[Collected data entries]
+---+

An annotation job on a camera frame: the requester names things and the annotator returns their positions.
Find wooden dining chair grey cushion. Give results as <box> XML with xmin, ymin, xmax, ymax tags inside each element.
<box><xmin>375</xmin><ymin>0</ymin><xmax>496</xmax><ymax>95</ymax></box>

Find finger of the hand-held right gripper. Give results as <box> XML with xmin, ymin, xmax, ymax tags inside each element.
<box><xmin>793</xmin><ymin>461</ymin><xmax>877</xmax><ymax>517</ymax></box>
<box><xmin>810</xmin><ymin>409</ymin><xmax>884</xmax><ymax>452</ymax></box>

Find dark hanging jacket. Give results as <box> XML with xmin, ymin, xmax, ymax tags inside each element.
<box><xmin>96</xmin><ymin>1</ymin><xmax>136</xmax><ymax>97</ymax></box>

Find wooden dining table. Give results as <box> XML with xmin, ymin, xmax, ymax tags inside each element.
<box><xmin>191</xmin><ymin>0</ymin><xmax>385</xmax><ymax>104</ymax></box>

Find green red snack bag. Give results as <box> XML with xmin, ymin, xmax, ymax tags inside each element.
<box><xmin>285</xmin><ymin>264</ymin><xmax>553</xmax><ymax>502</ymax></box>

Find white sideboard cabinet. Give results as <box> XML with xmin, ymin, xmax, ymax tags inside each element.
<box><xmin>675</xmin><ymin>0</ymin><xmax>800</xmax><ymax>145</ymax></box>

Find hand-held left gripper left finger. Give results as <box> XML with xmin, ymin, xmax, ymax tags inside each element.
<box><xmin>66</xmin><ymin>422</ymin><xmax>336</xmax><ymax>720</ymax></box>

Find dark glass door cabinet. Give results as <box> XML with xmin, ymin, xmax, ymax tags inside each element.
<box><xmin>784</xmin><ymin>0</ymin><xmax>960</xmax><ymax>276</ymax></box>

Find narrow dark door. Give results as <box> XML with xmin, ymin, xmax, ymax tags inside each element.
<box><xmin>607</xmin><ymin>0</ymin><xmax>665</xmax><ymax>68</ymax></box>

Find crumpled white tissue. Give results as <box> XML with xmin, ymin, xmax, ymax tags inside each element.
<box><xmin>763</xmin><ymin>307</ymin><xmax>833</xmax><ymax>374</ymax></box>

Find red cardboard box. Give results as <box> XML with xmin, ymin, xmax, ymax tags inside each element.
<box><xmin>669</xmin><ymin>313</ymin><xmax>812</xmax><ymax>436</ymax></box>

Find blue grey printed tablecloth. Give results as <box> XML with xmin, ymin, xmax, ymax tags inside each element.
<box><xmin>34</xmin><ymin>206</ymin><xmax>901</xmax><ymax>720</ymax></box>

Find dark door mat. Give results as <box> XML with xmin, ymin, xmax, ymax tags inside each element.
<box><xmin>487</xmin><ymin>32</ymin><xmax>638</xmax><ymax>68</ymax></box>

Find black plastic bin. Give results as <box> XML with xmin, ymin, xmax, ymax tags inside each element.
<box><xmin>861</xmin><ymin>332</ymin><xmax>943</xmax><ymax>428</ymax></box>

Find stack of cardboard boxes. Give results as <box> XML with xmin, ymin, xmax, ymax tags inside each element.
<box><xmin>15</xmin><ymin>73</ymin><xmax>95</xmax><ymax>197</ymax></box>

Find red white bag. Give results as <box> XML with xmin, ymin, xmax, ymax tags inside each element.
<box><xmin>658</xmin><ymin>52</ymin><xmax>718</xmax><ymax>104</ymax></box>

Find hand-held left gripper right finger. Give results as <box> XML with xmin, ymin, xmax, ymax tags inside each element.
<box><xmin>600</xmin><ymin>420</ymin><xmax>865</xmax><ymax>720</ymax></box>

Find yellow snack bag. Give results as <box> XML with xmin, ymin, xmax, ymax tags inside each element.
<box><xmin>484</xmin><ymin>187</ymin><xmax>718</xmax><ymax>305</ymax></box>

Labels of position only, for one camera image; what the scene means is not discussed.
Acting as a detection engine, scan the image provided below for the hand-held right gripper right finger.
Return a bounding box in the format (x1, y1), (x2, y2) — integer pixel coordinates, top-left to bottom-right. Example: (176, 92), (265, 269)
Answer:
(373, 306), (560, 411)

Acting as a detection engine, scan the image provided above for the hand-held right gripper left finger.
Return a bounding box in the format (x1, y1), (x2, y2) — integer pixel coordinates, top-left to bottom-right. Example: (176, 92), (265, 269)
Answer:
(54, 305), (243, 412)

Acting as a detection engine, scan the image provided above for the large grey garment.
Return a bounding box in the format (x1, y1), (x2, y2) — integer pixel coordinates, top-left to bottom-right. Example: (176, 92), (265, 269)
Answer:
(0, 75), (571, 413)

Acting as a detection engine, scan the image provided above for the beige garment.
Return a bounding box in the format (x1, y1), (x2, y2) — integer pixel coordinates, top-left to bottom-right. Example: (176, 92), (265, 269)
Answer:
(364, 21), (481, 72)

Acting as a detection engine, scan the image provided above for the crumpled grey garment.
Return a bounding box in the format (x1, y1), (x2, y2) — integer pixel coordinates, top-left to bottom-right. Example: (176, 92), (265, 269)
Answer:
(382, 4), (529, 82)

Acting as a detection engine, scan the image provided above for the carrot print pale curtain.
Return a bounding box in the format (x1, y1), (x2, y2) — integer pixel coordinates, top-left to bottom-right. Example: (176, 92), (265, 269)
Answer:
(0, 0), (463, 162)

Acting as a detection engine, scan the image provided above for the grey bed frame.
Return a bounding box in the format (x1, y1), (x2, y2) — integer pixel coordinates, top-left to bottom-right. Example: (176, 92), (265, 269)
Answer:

+---+

(What is needed): Search the records for the word "cardboard". Copy every line that has it.

(Exercise output):
Find red cardboard box. Give results as <box> XML with xmin, ymin, xmax, ymax tags inside each element.
Find stack of cardboard boxes. Give results as <box> XML with xmin, ymin, xmax, ymax tags inside each element.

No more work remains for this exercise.